Gradient Boosting (sum of trees ) Decision Tree or Machines (GBMs)

2. Training and Validation Sets

from fastai.imports import *
import torch, numpy as np, pandas as pd
import kaggle, zipfile
from pathlib import Path
path = Path("titanic")
if not path.exists():
    print(f"{path} folder doesn't exist, downloading...")
    kaggle.api.competition_download_cli(str(path))
    zipfile.ZipFile(f"{path}.zip").extractall(path)
else:
    print(f"{path} exists!")
!ls {path}

def proc_data_1(df):
    modes           = df.mode().iloc[0]
    df['Fare']      = df.Fare.fillna(0)
    df.fillna(modes, inplace=True)
    df['LogFare']   = np.log1p(df['Fare'])
    df['Embarked']  = pd.Categorical(df.Embarked)
    df['Sex']       = pd.Categorical(df.Sex)

def convert_cats_to_codes_2(trn_df, val_df, cat_list):
    trn_df[cat_list] = trn_df[cat_list].apply(lambda dfcol: dfcol.cat.codes) # replace with 1 and 0s
    val_df[cat_list] = val_df[cat_list].apply(lambda dfcol: dfcol.cat.codes)
    return trn_df, val_df

from numpy import random
from sklearn.model_selection import train_test_split
random.seed(42)

# 0 get raw data
df              = pd.read_csv(path/'train.csv')
tst_df          = pd.read_csv(path/'test.csv')
# 1. clean data ([replace nas with mode], [logfare], [sex/embarked to cat])
proc_data_1(df)
proc_data_1(tst_df)

# 2. split training data: training and validation set
trn_df,val_df   = train_test_split(df, test_size=0.25)

# 3. convert cats to codes
cat_list        = ["Sex","Embarked"]
trn_df, val_df  = convert_cats_to_codes_2(trn_df, val_df, cat_list)

# 4. get idep and deps
dep_col         = "Survived"
cont_list       = ['Age', 'SibSp', 'Parch', 'LogFare',"Pclass"]
def get_trn_and_val_idep_dep(df):
    idep    = df[ cat_list + cont_list ].copy()
    dep     = df[dep_col]
    return idep, dep

trn_idep,trn_dep = get_trn_and_val_idep_dep(trn_df)
val_idep,val_dep = get_trn_and_val_idep_dep(val_df)

titanic exists!
gender_submission.csv  test.csv  train.csv

3. Build Decision Tree Classifier

from sklearn.tree import DecisionTreeClassifier
dtc_min50 = DecisionTreeClassifier(min_samples_leaf=50)

4. Fit Decision Tree to our Training Data

dtc_min50.fit(trn_idep, trn_dep)

DecisionTreeClassifier(min_samples_leaf=50)

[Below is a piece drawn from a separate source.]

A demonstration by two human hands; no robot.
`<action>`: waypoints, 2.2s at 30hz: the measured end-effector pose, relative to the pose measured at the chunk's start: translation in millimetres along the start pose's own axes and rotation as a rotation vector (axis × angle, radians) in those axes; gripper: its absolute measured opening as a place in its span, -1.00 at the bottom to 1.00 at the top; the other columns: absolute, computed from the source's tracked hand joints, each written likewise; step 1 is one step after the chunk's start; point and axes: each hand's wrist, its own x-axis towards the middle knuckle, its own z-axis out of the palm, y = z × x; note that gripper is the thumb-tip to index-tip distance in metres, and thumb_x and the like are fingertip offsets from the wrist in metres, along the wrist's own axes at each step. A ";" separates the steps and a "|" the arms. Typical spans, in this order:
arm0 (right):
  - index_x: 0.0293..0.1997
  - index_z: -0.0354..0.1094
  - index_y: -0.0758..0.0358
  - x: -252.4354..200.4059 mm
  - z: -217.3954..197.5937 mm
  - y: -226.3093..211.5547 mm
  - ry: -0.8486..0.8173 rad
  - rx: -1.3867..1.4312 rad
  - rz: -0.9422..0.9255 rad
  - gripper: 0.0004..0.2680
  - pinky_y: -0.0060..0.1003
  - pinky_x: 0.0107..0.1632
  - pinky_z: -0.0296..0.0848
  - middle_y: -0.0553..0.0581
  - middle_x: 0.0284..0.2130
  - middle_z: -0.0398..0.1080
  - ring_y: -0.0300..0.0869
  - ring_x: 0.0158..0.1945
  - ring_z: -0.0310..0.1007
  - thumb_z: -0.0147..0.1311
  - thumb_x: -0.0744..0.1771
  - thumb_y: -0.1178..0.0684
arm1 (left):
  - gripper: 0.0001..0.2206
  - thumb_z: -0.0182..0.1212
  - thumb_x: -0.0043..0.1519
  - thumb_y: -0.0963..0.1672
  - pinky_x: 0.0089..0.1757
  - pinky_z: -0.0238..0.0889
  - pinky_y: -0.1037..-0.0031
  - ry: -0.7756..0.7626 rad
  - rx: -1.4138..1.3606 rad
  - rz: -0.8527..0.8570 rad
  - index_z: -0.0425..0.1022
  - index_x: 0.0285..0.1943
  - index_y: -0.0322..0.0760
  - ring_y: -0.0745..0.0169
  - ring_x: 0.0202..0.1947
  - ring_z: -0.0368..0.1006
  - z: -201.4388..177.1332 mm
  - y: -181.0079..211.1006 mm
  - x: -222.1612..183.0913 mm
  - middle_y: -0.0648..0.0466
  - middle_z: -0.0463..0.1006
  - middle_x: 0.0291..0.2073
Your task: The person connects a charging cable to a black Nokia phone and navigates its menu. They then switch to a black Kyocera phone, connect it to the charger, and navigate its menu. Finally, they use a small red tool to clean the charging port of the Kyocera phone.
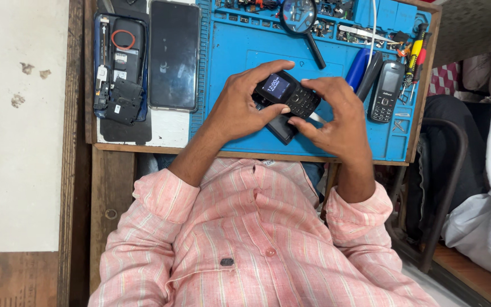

In a Jupyter environment, please rerun this cell to show the HTML representation or trust the notebook.
On GitHub, the HTML representation is unable to render, please try loading this page with nbviewer.org.

5. Create Feature Importance Plot

pd.DataFrame(dict(cols=trn_idep.columns, imp=dtc_min50.feature_importances_)).plot('cols', 'imp', 'barh')

6. Completed

As expected, Sex and Pclass are the most important features to survivability on the Titanic.